Count every line in the data below that includes "text", and give only the result.
*** THE RECORDS
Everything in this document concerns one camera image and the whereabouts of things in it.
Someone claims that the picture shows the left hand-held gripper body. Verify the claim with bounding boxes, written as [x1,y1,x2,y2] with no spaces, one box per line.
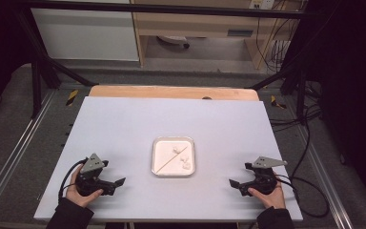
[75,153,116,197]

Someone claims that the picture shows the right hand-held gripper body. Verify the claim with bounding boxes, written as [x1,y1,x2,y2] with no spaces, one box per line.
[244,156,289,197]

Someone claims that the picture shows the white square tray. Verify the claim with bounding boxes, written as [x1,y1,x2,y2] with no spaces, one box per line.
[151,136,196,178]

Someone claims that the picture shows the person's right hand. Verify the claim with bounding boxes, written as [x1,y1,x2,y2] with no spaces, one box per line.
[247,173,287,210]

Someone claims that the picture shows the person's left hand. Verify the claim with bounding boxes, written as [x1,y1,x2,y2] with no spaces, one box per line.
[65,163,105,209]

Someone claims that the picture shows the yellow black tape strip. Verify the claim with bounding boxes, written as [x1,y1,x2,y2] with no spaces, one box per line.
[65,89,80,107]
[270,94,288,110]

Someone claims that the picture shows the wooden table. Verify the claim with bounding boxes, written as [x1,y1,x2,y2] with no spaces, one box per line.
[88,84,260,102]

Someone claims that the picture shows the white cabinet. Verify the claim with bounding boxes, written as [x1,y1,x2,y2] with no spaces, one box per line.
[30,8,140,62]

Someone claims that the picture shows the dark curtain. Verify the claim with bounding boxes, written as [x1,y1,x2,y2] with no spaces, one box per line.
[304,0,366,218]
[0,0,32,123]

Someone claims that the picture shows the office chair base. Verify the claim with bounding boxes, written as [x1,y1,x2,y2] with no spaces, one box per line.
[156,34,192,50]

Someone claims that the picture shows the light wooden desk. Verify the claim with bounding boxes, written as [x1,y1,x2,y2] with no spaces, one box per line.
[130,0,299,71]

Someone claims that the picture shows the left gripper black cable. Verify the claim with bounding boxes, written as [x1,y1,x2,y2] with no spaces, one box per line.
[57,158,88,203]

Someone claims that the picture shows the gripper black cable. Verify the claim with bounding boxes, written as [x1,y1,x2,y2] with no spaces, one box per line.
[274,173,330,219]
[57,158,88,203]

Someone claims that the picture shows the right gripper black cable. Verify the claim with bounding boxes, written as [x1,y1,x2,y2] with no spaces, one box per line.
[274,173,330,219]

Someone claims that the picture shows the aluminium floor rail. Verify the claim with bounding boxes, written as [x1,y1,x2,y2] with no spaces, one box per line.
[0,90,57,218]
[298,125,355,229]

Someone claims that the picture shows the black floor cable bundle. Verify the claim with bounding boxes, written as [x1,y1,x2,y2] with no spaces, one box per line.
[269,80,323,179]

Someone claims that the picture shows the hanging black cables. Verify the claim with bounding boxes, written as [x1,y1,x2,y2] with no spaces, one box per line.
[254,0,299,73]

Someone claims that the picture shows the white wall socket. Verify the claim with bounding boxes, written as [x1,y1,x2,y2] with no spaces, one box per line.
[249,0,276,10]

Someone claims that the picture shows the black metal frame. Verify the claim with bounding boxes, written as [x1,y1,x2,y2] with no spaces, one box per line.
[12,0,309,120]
******
*** THE RECORDS
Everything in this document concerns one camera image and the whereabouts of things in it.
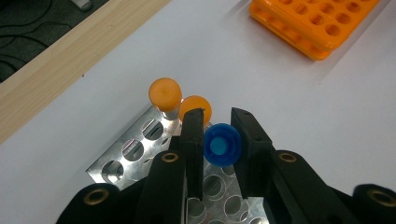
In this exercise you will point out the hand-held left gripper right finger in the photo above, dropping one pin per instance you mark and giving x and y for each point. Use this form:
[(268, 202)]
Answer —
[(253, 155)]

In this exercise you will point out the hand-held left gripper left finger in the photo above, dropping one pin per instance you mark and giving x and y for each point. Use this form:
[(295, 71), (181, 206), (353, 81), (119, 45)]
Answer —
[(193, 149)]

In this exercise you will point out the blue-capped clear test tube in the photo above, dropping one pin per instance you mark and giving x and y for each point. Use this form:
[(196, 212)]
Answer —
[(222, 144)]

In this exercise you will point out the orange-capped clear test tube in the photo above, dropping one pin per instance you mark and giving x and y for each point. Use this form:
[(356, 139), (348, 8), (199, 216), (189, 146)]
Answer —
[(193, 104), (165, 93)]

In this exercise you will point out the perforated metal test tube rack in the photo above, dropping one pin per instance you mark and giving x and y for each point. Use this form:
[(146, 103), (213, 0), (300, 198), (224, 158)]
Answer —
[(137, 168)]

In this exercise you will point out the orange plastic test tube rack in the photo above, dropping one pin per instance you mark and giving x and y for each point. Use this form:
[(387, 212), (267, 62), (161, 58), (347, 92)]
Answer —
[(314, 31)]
******
*** THE RECORDS
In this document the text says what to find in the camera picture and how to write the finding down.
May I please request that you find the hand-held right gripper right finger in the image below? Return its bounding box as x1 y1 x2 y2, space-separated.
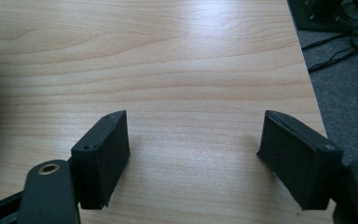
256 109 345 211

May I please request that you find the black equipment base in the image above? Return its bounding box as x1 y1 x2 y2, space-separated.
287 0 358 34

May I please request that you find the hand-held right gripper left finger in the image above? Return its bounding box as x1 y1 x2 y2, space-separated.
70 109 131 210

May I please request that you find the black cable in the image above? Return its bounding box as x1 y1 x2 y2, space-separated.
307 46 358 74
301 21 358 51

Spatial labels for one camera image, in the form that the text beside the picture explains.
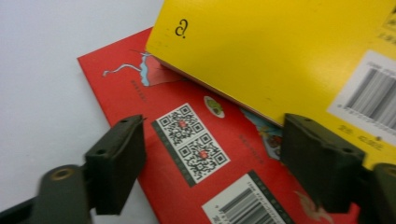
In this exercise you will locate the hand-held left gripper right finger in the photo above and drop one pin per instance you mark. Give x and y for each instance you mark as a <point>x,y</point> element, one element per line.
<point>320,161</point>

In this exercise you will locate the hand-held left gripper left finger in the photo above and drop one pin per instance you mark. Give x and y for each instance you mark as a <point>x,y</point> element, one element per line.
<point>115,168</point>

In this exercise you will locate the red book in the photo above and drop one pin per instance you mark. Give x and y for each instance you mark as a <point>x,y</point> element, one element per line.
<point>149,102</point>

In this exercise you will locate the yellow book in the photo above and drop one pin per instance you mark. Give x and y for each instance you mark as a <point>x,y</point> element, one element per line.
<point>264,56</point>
******
*OUTPUT BELOW:* 2